A la vez que cavilaba sobre todas estas cuestiones, se dio cuenta de que en aquel bar había un joven que le llamó poderosamente la atención. Se trataba de un muchacho de unos dieciocho o diecinueve años como máximo que tenía su mesa llena de libros. Había allí tantos volúmenes apilados que casi no disponía de espacio para la taza de té que se estaba tomando. James estuvo observándolo durante unos minutos y le sorprendió que en todo ese tiempo aquel hombre no llegase a levantar su rostro de los abundantes papeles que leía. Como le pareció que se estaba comportando de una manera impertinente, miró hacia otra dirección y respetó la privacidad de ese joven, que continuaba embebido entre los numerosos libros que se acumulaban a su alrededor. La imagen del individuo del traje oscuro volvió a reproducírsele de manera insistente; tanto fue así que Sinclair Gordon creyó que estaba viviendo la peor pesadilla de su vida. Se sentía angustiado y necesitaba contarle a alguien todo lo que le estaba sucediendo; sin embargo, no encontraba al confidente adecuado.
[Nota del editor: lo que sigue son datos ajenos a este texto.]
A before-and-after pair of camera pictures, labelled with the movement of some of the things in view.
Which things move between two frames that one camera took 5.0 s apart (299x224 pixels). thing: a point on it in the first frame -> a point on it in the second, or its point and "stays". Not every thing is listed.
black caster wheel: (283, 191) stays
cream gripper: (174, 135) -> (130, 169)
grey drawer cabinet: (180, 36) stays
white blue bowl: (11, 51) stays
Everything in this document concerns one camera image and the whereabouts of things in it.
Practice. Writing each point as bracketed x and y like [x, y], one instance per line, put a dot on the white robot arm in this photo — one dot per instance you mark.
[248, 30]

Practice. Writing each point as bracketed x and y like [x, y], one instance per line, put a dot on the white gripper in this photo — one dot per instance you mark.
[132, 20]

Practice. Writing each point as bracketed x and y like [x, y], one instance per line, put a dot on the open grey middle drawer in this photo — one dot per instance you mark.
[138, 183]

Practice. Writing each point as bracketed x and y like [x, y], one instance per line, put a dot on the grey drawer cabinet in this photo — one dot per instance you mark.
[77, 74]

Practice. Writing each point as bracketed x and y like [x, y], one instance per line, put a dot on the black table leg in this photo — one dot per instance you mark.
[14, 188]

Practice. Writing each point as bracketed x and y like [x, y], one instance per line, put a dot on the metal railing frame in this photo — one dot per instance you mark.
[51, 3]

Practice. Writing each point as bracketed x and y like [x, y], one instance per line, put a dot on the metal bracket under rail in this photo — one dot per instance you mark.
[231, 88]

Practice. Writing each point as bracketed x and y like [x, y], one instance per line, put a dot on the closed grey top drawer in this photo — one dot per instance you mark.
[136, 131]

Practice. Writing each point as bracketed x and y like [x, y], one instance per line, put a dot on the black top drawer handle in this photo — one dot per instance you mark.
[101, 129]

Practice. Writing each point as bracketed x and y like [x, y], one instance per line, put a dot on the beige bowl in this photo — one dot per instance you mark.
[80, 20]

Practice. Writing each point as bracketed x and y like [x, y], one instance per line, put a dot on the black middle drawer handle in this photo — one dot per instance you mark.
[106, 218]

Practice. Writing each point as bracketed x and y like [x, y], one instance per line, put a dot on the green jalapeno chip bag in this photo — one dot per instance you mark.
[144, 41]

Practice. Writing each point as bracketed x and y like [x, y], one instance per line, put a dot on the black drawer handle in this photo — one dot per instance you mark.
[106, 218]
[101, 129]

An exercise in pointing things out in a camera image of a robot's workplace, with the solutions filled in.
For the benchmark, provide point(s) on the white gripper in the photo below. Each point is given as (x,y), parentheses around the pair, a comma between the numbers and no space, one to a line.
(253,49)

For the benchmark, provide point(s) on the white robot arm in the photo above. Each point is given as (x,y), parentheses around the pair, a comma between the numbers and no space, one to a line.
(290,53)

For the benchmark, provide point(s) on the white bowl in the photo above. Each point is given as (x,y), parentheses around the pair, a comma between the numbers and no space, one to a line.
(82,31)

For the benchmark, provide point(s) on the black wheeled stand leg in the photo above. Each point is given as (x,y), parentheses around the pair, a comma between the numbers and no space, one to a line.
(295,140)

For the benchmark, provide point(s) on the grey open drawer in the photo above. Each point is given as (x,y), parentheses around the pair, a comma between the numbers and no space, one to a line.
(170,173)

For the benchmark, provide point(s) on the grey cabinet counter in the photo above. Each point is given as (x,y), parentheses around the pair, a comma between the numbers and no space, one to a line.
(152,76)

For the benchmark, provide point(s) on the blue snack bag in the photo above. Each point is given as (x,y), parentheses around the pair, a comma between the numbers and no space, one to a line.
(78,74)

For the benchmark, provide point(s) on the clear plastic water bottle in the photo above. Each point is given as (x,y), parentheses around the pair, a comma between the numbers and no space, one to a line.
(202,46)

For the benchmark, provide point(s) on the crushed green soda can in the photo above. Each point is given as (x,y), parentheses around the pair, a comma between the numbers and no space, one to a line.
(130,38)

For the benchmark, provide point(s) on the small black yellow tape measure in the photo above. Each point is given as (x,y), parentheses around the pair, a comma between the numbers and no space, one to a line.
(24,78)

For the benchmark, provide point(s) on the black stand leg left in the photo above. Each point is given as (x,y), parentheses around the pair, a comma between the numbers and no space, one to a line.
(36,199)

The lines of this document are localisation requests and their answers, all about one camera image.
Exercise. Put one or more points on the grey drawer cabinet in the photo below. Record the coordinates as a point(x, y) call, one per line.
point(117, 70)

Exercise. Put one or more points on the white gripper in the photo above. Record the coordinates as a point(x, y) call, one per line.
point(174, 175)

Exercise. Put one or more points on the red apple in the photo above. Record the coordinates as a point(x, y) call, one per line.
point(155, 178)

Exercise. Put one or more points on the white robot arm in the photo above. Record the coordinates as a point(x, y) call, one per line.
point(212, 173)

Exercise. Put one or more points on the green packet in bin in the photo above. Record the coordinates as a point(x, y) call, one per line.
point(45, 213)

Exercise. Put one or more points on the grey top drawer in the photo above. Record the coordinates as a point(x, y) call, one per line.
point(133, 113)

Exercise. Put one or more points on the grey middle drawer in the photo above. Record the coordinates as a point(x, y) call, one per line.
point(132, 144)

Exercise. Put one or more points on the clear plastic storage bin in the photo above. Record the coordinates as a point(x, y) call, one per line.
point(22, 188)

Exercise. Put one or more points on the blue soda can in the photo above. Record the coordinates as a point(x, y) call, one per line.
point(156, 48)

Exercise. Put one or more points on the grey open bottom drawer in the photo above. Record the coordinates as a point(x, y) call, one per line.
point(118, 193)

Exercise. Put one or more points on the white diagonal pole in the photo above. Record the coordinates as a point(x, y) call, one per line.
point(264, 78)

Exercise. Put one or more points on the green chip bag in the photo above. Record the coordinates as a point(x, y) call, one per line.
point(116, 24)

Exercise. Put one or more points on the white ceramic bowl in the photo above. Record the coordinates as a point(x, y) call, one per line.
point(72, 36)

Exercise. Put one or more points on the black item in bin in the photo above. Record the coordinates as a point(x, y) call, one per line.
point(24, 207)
Su rostro fue adquiriendo un tono cada vez más pálido y comenzó a temblar impulsado por espantosas convulsiones. El estudiante, que estaba muy atareado con tantos libros, cesó un instante en su actividad. De alguna forma se dio cuenta de que algo le pasaba a alguien, de manera que miró en dirección a James y vio que éste mostraba un aspecto espantoso. Rápidamente se levantó de su asiento y se dirigió hacia donde se hallaba.
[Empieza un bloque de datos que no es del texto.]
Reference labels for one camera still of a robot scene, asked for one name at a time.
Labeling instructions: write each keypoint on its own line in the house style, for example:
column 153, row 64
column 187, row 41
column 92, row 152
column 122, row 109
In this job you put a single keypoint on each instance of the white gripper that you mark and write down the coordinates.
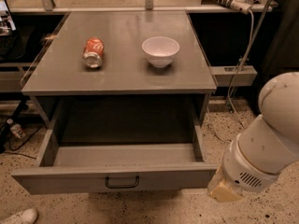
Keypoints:
column 242, row 170

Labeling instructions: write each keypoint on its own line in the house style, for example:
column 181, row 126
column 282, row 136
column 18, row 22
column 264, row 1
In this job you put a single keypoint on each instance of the grey top drawer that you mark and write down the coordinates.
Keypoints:
column 157, row 138

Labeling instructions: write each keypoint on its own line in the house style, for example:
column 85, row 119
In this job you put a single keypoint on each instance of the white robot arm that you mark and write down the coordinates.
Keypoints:
column 257, row 156

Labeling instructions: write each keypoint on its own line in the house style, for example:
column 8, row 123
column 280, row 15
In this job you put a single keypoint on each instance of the grey drawer cabinet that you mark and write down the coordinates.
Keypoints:
column 125, row 70

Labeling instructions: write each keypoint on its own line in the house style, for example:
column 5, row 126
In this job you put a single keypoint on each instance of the white ceramic bowl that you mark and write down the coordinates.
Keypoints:
column 160, row 51

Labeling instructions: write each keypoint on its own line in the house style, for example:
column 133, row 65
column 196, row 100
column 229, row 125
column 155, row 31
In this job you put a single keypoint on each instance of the orange soda can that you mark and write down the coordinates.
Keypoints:
column 93, row 52

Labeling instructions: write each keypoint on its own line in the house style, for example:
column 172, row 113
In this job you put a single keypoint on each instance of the white shoe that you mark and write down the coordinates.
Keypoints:
column 28, row 216

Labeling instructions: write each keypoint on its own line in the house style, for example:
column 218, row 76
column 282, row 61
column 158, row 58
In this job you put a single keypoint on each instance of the small plastic bottle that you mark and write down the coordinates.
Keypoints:
column 16, row 129

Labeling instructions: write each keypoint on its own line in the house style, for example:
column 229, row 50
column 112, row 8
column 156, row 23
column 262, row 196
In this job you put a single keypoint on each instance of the black top drawer handle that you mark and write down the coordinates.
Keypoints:
column 122, row 183

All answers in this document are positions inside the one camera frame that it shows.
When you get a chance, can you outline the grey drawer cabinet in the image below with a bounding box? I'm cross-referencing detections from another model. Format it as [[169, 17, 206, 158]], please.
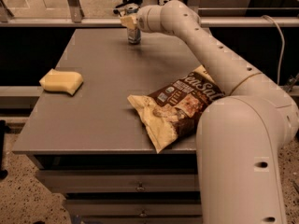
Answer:
[[13, 29, 202, 224]]

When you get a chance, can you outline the drawer with knob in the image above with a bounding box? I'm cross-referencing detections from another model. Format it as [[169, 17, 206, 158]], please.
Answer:
[[64, 200, 202, 217], [36, 169, 199, 193]]

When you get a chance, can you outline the middle drawer with knob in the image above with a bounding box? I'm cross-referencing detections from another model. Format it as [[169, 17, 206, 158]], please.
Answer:
[[64, 200, 202, 217]]

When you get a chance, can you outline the white cable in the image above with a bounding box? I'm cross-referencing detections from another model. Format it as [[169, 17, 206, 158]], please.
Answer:
[[262, 14, 286, 86]]

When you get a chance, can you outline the yellow sponge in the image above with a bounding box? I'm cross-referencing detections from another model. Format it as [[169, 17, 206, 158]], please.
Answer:
[[39, 69, 83, 95]]

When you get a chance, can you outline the Red Bull can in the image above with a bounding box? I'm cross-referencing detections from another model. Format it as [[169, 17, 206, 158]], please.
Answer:
[[124, 4, 141, 45]]

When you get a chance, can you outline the metal railing frame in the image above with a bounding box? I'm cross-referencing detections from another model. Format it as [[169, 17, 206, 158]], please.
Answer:
[[0, 0, 299, 28]]

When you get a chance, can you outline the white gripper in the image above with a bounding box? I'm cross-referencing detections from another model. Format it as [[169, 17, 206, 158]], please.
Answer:
[[120, 5, 163, 33]]

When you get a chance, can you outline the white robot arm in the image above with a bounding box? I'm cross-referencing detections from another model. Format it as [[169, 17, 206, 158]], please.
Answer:
[[121, 0, 298, 224]]

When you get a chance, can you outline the sea salt chips bag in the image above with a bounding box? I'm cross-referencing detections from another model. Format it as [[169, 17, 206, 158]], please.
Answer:
[[128, 65, 224, 153]]

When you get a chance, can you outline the top drawer with knob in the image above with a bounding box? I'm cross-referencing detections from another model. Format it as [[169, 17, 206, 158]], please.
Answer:
[[36, 169, 199, 193]]
—Señor, disculpe que me haya acercado hasta usted, pero veo que no tiene un buen aspecto. ¿Quiere que llame a algún médico?
—No, no se preocupe. Estoy bien —respondió Sinclair
muy alterado.
—De acuerdo, pero no me iré de aquí hasta que se haya recuperado. Me llamo Miles London —afirmó aquel joven mientras le acercaba una mano blanca y grácil con dedos alargados y unas uñas muy cuidadas. Aquel muchacho tenía el aspecto de un dandi, con una larga cabellera rubia y un pequeño y finísimo bigote que le daba cierto toque a lo Errol Flynn.
—Encantado de conocerlo, Miles. Mi nombre es James Sinclair Gordon. Últimamente no he dormido bien, por eso me encuentro un poco indispuesto. Todo lo que tengo lo puede curar una buena bebida caliente.
—¿En serio? Yo diría que le pasa algo.
—Es usted muy amable, Miles, pero no debería tomarse tantas molestias. Soy un pobre viejo que lleva una vida muy anodina y no creo que tenga que perder más tiempo en mí, sobre todo si tiene tanto que estudiar.
—Al diablo con los estudios, señor Sinclair —protestó el joven muy enérgicamente a la vez que se levantaba de un impulso y apilaba todos sus libros. Cuando hubo realizado tal operación, se dirigió de nuevo hacia la mesa de James y continuaron con la conversación. El viejo permanecía en silencio al mismo tiempo que Miles le contaba que estaba estudiando la carrera de Historia en la Universidad de Oxford. En esa semana había ido a visitar a su familia para pasar en Londres las vacaciones navideñas con ellos, pero era tan responsable que aprovechaba algunos ratos libres para preparar mejor sus exámenes. El muchacho tenía una conversación amigable y James se lo agradeció, pues así por lo menos sería capaz de distraer un poco su mente.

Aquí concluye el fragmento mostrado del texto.